Bagaimana pun dan atas dasar apa pun tidak ada ruang untuk menolak pengakuan
dan pemenuhan hak-hak remaja. Bagaimana pun juga masa depan Indonesia akan
dipegang oleh 62 juta orang remaja kita. Dan bagaimana nasib 62 juta remaja ini
di masa datang sangat ditentukan dari apa yang kita periapkan untuk mereka hari
ini. Generasi yang memiliki pendidikan dan kesehatan yang baik akan menjadi
sumber daya yang potensial untuk mendukung pembangunan berkelanjutan.
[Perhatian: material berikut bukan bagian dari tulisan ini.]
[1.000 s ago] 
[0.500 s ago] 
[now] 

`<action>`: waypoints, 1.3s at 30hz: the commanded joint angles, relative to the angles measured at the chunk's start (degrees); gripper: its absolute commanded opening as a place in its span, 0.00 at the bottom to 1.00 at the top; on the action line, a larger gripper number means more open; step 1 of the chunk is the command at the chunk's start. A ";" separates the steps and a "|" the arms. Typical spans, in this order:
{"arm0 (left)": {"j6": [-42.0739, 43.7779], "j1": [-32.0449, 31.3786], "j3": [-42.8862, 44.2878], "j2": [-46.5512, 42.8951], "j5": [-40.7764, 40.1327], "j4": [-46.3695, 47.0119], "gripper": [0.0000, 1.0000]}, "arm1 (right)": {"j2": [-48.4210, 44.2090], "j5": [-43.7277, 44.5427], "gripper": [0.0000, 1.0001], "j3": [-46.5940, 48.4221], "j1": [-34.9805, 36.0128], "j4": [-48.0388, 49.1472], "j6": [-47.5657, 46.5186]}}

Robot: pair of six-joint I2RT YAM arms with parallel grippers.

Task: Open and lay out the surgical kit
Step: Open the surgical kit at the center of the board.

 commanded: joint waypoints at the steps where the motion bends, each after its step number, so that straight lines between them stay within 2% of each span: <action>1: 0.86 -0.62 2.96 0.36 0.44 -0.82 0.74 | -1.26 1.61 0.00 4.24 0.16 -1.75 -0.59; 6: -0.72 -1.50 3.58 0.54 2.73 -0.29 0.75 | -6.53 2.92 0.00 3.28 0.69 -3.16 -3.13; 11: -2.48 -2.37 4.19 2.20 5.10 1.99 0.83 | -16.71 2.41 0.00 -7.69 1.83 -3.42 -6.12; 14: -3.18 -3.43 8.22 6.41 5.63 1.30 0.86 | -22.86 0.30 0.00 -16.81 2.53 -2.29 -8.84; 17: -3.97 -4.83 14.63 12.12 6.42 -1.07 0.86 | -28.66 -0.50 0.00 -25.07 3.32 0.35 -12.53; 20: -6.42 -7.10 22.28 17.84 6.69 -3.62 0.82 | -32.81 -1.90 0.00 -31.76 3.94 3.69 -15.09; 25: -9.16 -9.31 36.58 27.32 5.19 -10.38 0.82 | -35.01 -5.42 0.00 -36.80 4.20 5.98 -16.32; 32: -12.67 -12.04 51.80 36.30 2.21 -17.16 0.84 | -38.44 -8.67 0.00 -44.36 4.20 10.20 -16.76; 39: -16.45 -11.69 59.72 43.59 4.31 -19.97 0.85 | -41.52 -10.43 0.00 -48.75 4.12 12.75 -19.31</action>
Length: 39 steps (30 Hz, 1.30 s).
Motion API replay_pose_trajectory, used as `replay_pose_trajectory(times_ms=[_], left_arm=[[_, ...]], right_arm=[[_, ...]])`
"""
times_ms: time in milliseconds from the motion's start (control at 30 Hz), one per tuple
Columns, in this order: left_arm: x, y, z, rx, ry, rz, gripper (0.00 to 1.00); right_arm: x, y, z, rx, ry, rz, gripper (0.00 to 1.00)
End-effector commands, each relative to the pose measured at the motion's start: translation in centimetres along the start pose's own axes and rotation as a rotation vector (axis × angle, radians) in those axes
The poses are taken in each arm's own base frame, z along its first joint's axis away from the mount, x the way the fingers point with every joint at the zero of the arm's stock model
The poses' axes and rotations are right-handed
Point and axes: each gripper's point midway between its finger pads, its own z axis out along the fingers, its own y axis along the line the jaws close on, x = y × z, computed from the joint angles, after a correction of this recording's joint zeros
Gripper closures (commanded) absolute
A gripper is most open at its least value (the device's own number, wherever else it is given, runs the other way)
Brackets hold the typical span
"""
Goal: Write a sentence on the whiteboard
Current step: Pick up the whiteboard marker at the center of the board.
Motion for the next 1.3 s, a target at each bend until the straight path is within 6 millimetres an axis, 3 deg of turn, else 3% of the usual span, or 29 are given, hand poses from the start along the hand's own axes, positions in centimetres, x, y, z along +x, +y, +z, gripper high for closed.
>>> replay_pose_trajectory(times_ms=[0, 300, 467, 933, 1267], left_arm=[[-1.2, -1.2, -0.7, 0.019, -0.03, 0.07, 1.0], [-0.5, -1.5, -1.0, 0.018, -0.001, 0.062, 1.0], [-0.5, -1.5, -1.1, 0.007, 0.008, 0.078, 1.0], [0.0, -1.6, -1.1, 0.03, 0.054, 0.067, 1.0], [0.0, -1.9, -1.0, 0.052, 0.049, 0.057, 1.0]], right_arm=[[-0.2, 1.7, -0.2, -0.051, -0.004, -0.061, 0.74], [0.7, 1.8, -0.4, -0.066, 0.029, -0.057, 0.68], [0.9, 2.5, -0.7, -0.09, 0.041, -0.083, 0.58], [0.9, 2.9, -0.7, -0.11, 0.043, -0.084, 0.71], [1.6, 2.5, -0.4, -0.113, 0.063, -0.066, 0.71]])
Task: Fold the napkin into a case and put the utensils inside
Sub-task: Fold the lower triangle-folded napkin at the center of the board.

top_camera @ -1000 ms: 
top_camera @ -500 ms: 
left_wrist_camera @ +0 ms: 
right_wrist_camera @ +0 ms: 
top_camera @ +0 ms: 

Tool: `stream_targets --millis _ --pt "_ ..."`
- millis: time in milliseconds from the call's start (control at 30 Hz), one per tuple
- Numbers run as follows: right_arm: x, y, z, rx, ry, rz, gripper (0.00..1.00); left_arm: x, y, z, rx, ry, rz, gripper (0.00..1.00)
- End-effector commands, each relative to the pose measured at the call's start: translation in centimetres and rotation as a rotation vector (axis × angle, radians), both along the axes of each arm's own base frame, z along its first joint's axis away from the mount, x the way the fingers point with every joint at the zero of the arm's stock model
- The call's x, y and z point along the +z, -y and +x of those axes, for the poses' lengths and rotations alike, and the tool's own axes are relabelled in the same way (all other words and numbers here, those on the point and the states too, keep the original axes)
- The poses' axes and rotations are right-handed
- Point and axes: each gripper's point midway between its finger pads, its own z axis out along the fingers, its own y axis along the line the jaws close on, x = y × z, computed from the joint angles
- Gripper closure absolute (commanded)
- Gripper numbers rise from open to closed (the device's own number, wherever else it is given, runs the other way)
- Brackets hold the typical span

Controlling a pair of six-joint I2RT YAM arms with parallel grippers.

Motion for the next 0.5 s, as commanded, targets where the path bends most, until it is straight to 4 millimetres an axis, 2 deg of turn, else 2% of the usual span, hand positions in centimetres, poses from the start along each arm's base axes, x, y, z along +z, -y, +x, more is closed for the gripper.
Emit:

Sebaliknya, jika mereka sakit dan tidak terdidik maka akan menjadi beban negara
yang sangat berat.
Tiga pertanyaan besar untuk direnungi
bersama adalah: Sudahkah kita peduli kepada remaja? Sudahkah kita mendukung
remaja? Sudahkah kita sayang remaja?
Sebenarnya, apa sih masalah yang sering membuat gundah
remaja???? Kalau ditanya, banyak yang hanya
mendelikkan mata, angkat bahu atau menggelengkan kepala. Entah karena malas
untuk dipikirkan atau pun terlalu rumit untuk dijawab. Tapi secara umum, ada
beberapa hal jika diuraikan :
1. Problem dengan teman Remaja sering dipusingkan dengan teman-teman sendiri. Di satu pihak mereka sangat butuh teman untuk jadi tempat curhat, ketawa ketiwi, rame bareng, main, gaul, atau jadi kebanggaan tersendiri kalau bisa gabung dengan teman-teman itu. Tapi di lain pihak, teman-teman yang sama bisa jadi persoalan ketika mulai ada ketidaksamaan yang sulit dijembatani tanpa menipu diri
2. Problem cinta Jatuh cinta tidak selalu berjuta rasanya, karena banyak lika liku yang dihadapi. Jangan anggap remeh urusan patah hati, karena moment itu bisa membuka pintu berbagai persoalan yang selama ini ditekan, disembunyikan, diabaikan, dsb. Dengan catatan, jika di masa sebelumnya, remaja sudah punya persoalan tersendiri yg kompleks tapi di-repress habis.
3.Problem akademik Setiap remaja pasti ingin naik kelas, bahkan kalau bisa jadi juara. Tapi tidak mudah dapat nilai baik, selain pelajarannya sulit, disiplin diri lebih sulit lagi. Bellum lagi kalau banyak tugas kelompok dan tugas praktikum bagi yang sudah di SMU atau kuliah.kompetisi di sekolah, bisa menjadi motivator namun ada yang menganggapnya sebagai ancaman.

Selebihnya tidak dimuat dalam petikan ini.